Daniel Jacobowitz wrote:
Note the "always" in Roland's paragraph.
Note the fact that he said it would require one of the dynamic access models (GD or LD), which require at least one function call to access thread local variables. As I've said, this is an unacceptable hit on performance.
When you say two or three, are these two or three pointers or two or three large tables?
Two or three pointers. I'm pretty sure we use less than 8 pointers all up, although many of those aren't performance critical. Three of ours most definitely are, and it would be nice if moving to a couple more didn't break things. We only ever use thread-local pointers, never whole structs or anything like that.
In any case, it sounds like you could:
- select the thread-local variables that you need fast access to
- Arrange for those variables to be tagged with an __attribute__((tls_model("initial-exec"))), or something similar.

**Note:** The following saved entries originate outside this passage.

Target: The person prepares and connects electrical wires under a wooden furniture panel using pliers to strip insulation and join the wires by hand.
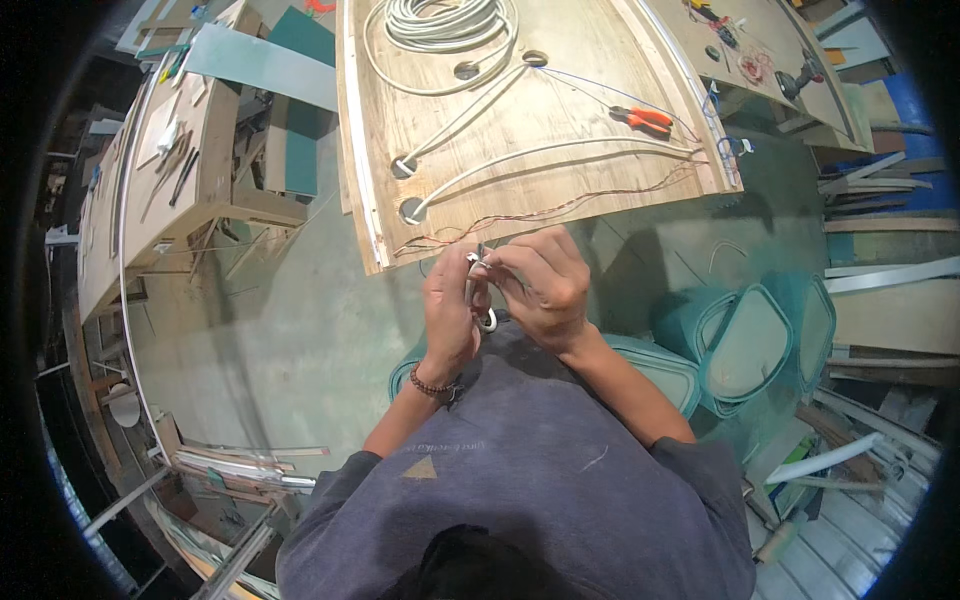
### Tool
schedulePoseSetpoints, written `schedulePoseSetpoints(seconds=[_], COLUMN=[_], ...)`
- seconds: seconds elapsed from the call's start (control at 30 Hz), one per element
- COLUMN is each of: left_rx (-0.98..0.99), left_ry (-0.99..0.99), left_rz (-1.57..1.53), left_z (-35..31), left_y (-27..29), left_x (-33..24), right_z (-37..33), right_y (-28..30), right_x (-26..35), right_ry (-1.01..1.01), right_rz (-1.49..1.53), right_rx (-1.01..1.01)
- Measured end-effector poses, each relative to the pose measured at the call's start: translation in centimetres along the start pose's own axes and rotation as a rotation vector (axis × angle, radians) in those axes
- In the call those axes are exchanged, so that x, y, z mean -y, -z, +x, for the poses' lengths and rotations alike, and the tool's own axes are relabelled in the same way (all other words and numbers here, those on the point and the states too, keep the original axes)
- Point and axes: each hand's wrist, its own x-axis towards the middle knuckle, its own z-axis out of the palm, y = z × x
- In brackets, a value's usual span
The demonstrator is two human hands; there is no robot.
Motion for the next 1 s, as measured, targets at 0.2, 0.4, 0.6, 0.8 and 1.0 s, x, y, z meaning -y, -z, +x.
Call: schedulePoseSetpoints(seconds=[0.2, 0.4, 0.6, 0.8, 1.0], left_rx=[-0.205, -0.265, -0.221, -0.157, 0.039], left_ry=[0.019, -0.046, -0.064, -0.068, 0.122], left_rz=[-0.027, 0.033, 0.188, 0.372, 0.013], left_z=[-0.9, -1.4, -1.3, -1.9, -1.4], left_y=[-0.5, 0.2, 0.5, 0.5, -0.3], left_x=[-1.6, -0.9, -0.3, -1.5, -2.1], right_z=[0.4, -0.1, -1.1, -2.0, -1.2], right_y=[-0.6, -0.6, -0.2, -0.6, -0.3], right_x=[0.4, 0.0, -1.1, -1.6, 0.8], right_ry=[0.033, 0.044, 0.027, -0.091, -0.783], right_rz=[0.153, 0.225, 0.287, 0.458, 0.947], right_rx=[0.055, 0.167, 0.129, 0.024, -0.128])
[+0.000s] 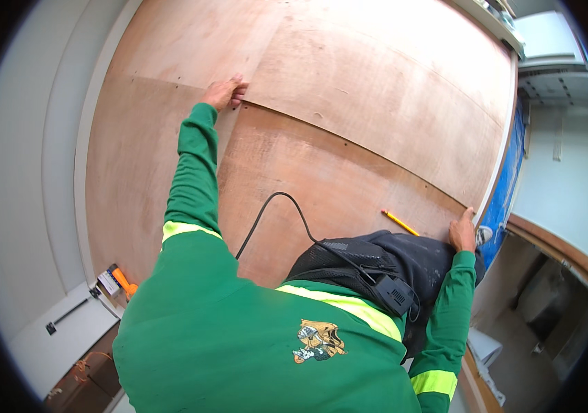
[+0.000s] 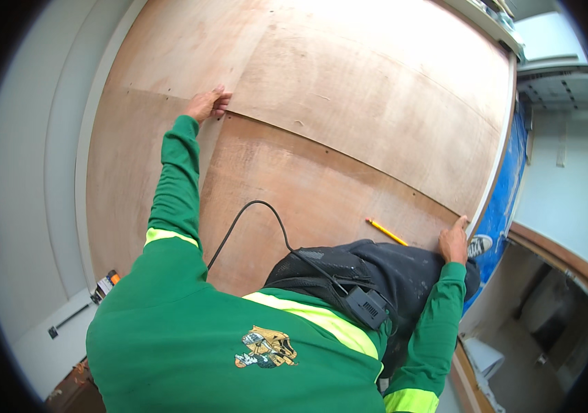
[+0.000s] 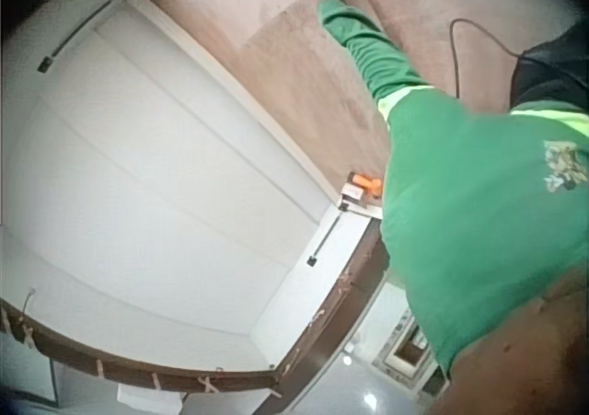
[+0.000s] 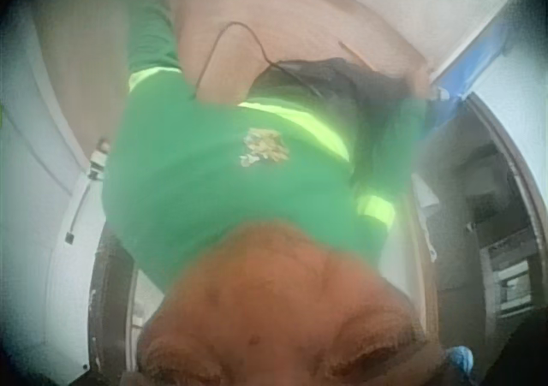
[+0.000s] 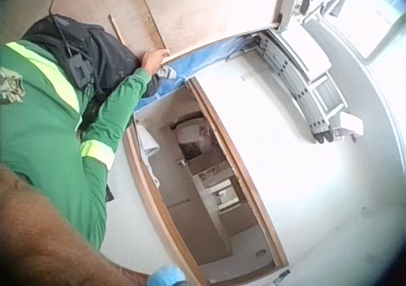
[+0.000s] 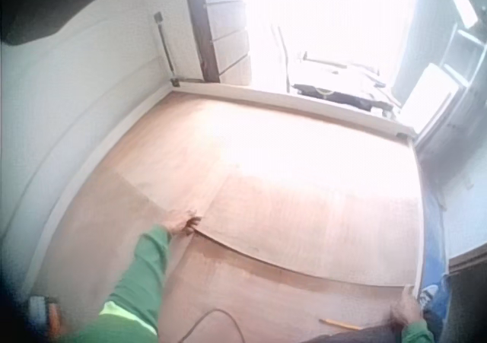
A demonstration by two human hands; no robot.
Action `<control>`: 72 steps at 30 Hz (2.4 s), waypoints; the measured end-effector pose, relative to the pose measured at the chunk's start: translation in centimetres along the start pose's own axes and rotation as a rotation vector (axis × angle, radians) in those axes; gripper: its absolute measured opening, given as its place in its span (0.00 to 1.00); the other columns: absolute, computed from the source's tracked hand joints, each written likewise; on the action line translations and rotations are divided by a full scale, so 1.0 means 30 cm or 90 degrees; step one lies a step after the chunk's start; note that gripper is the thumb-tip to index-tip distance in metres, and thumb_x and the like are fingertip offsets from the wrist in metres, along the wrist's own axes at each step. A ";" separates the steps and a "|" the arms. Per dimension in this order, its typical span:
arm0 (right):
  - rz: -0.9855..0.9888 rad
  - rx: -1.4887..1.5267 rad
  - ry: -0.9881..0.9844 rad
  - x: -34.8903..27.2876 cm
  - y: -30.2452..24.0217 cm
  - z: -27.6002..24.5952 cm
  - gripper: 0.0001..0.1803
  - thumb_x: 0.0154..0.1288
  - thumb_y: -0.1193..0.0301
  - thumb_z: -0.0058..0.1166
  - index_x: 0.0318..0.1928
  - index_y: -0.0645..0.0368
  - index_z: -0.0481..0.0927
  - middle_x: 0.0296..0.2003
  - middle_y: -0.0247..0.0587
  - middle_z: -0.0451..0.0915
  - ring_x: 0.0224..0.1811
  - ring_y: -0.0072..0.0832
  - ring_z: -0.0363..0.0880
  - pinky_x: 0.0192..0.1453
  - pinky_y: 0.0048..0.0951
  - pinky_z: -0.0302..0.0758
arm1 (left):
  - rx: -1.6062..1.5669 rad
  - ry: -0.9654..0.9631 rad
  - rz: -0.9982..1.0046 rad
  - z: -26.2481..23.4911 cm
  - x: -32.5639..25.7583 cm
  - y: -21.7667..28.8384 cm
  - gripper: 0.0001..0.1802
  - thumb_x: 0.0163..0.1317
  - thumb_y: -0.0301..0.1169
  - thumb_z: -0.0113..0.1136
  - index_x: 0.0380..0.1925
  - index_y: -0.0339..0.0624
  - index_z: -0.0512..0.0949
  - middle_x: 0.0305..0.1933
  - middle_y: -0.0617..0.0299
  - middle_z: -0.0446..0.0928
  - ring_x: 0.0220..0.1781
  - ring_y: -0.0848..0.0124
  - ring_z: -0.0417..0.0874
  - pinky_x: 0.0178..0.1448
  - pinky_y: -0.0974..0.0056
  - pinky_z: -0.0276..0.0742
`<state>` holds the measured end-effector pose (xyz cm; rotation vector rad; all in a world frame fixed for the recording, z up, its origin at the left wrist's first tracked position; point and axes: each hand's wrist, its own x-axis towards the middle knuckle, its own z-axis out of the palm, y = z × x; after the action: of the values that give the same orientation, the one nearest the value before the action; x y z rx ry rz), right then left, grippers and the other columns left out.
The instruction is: The person kneels on a blue protective sheet and repeatedly places a large wooden panel onto a curved wooden surface, aligns it, and uses a small wooden block to tap the edges. The person lifts and repositions the panel multiple times to adjust fit.
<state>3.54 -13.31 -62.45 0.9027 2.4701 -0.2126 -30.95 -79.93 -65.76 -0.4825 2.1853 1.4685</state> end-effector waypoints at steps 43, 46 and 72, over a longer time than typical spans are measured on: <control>0.052 0.852 -0.008 -0.239 -0.259 0.106 0.41 0.78 0.63 0.59 0.81 0.71 0.57 0.43 0.41 0.82 0.37 0.25 0.85 0.39 0.28 0.83 | 0.440 0.085 0.000 0.156 0.123 0.090 0.34 0.75 0.60 0.59 0.56 0.38 0.88 0.59 0.40 0.87 0.65 0.50 0.86 0.72 0.50 0.78; 0.014 0.790 -0.019 -0.234 -0.303 0.098 0.40 0.79 0.63 0.58 0.81 0.70 0.58 0.45 0.42 0.82 0.38 0.25 0.85 0.40 0.28 0.83 | 0.492 0.067 -0.078 0.068 0.254 0.030 0.37 0.77 0.63 0.52 0.46 0.35 0.86 0.52 0.43 0.85 0.54 0.51 0.83 0.62 0.49 0.79; 0.070 1.009 -0.004 -0.106 -0.318 0.165 0.40 0.77 0.64 0.61 0.78 0.74 0.59 0.45 0.43 0.82 0.40 0.24 0.85 0.39 0.25 0.84 | 0.494 0.543 -0.126 0.315 0.199 0.012 0.54 0.73 0.74 0.38 0.73 0.32 0.72 0.76 0.41 0.73 0.78 0.43 0.70 0.81 0.41 0.64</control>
<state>1.50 -23.94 -65.34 1.4781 1.8327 -2.2417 -34.42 -71.20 -71.84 -1.1132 2.9601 0.1966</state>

- Make sure the TLS_STATIC_SURPLUS is big enough to hold them.
Will this be okay, considering that two shared libraries will need access to the variables (libGL.so itself and the driver backend)? Can you use IE or LE with variables that live in another shared library?

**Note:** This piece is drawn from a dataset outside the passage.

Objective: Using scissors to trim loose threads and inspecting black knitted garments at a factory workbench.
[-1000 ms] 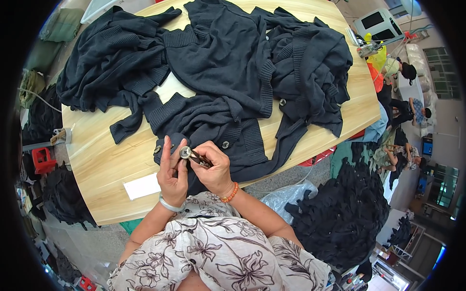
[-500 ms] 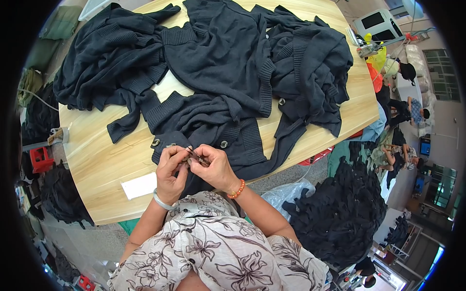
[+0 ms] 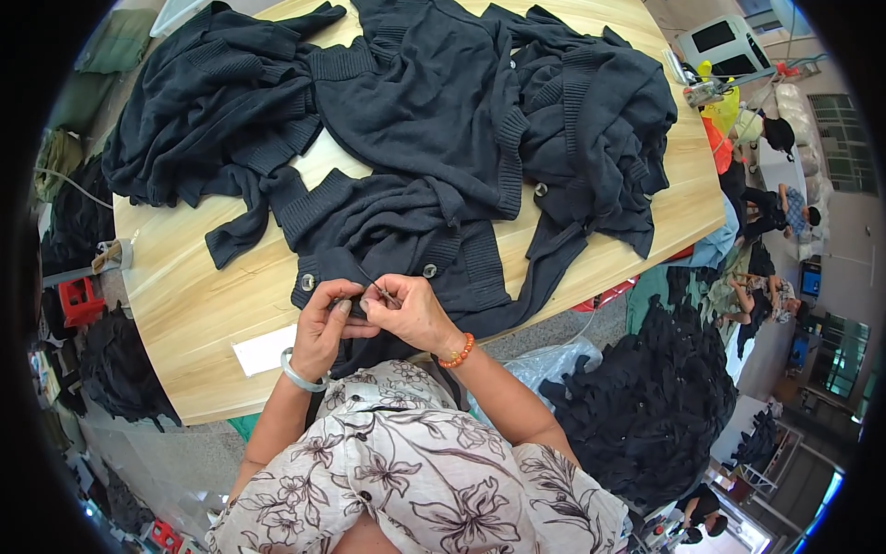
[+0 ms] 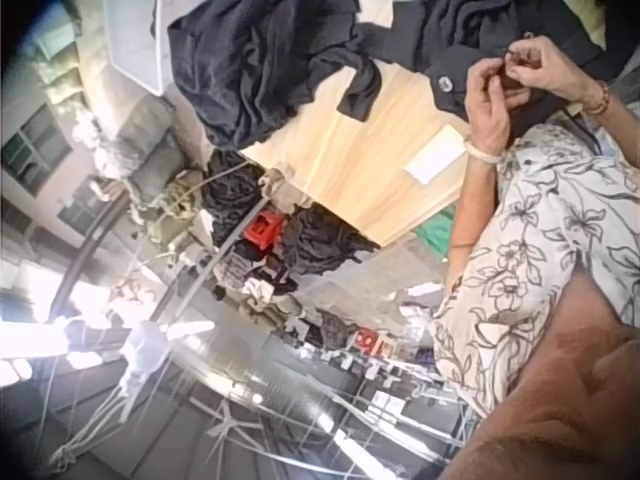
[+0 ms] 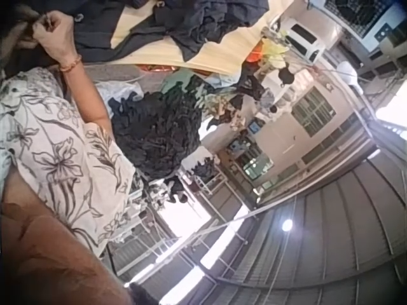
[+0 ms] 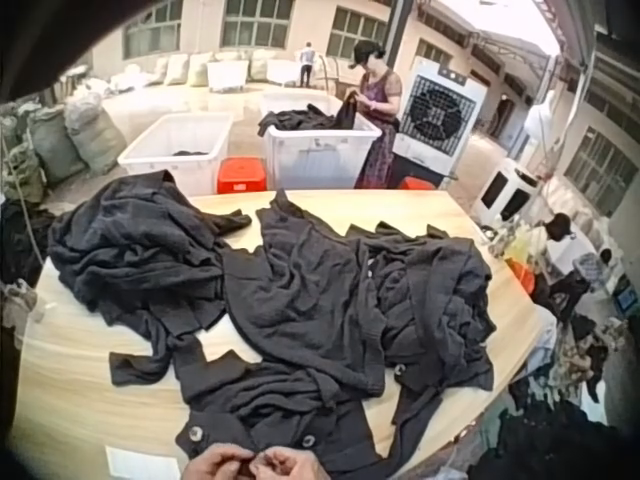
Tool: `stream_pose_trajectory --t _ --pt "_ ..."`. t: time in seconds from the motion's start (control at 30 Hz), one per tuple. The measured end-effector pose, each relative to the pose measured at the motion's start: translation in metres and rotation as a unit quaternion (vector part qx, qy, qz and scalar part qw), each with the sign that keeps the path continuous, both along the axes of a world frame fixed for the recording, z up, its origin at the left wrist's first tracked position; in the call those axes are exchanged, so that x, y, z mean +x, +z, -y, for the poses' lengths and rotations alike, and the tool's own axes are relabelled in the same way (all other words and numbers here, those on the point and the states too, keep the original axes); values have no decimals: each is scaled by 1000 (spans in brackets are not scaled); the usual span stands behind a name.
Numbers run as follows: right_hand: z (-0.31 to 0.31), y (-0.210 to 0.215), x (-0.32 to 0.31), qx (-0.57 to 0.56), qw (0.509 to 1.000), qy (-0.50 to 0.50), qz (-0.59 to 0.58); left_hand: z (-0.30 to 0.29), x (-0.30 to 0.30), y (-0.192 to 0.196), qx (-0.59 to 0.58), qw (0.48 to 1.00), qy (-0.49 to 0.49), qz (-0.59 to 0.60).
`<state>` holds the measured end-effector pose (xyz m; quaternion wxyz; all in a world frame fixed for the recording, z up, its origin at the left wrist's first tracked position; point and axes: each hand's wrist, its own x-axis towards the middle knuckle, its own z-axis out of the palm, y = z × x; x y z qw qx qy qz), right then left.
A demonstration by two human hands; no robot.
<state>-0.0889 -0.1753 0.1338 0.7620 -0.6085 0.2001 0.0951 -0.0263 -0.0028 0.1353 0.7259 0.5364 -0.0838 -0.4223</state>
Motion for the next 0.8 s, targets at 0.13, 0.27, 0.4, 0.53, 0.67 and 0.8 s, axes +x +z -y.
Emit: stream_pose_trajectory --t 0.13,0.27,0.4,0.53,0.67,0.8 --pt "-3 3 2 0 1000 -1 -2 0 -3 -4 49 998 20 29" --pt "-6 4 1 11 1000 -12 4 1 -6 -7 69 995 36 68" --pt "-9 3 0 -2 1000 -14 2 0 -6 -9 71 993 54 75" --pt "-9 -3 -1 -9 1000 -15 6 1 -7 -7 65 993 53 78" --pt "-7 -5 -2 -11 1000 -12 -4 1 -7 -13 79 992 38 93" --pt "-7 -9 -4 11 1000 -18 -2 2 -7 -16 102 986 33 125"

I don't see a problem, but you'd have to do some serious reading of the TLS ABI documents.... they're quite thorough.
Sure, the code itself isn't hard to understand. The problem is, at runtime, how do I know what code to generate to access a given __thread variable? Do I have do disassemble a function that accesses the variable to know the right model to use? Fixed offsets make this trivial, but maybe this isn't a real problem after all.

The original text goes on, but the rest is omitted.